**REQUIRED ACTION:**
Scan the records below. List lines holding "Write".

[Extracted records]

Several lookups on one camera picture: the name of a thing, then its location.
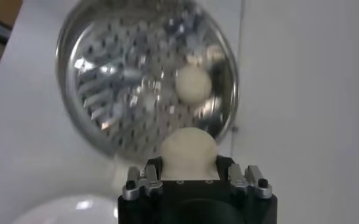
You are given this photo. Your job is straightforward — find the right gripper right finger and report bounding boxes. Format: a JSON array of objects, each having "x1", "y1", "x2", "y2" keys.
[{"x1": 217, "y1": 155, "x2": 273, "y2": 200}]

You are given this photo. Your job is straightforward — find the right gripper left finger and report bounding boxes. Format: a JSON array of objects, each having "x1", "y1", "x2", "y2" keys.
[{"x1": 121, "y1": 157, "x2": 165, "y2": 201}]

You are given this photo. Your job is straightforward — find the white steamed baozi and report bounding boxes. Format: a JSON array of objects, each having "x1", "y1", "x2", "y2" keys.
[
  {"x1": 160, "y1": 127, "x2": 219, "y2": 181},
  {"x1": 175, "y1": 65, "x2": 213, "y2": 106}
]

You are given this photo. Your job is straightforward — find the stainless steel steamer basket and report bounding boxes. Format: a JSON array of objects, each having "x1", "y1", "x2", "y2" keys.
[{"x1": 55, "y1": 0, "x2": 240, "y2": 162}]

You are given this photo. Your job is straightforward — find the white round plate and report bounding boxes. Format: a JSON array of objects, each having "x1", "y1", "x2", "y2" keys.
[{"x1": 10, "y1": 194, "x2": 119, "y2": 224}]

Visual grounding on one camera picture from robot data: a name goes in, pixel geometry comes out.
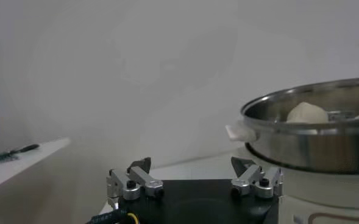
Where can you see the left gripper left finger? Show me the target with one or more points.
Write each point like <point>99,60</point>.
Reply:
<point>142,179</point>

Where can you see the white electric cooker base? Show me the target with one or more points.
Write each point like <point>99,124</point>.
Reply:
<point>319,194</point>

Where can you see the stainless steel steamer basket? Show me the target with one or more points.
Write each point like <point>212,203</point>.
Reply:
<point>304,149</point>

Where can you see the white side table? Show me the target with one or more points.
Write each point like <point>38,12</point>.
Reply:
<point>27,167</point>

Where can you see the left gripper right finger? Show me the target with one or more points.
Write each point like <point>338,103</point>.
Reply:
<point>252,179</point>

---

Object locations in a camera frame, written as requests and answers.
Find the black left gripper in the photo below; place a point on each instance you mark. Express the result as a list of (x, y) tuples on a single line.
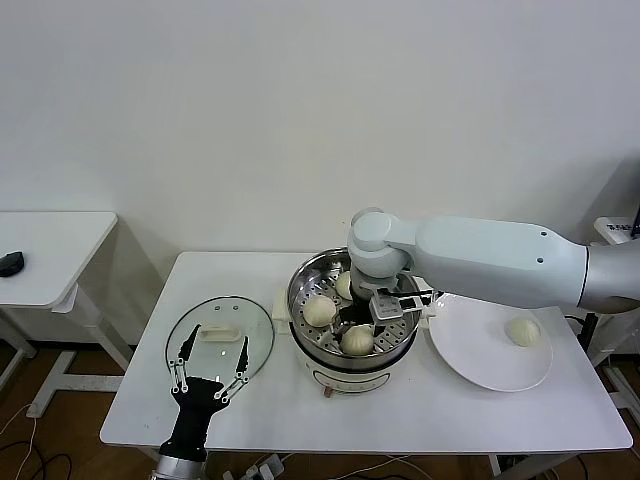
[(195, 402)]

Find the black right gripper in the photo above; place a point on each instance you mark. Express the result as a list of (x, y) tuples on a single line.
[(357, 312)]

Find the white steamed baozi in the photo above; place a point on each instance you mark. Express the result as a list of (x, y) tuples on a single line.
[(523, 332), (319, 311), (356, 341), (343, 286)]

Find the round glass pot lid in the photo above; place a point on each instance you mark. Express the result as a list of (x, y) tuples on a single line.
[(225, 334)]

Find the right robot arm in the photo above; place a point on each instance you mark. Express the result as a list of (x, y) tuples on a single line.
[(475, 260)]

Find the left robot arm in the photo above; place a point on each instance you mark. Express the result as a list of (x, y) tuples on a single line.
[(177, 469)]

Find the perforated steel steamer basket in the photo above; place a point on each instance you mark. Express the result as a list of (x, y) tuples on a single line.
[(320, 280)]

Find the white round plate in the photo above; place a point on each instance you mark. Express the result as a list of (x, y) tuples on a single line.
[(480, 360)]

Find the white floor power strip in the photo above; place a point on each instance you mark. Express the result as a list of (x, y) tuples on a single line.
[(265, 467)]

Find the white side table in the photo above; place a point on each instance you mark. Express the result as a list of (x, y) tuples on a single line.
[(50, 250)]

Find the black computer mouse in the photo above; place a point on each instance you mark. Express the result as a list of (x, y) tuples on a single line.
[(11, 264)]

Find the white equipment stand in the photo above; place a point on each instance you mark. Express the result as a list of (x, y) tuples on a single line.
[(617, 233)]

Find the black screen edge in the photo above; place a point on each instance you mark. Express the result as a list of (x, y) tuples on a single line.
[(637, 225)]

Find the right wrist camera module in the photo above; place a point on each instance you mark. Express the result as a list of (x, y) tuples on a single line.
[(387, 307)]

**EXERCISE OUTPUT:**
Write each point like <point>99,60</point>.
Write each point like <point>99,124</point>.
Write each point like <point>212,203</point>.
Write each point like <point>38,12</point>.
Write each point like <point>338,103</point>.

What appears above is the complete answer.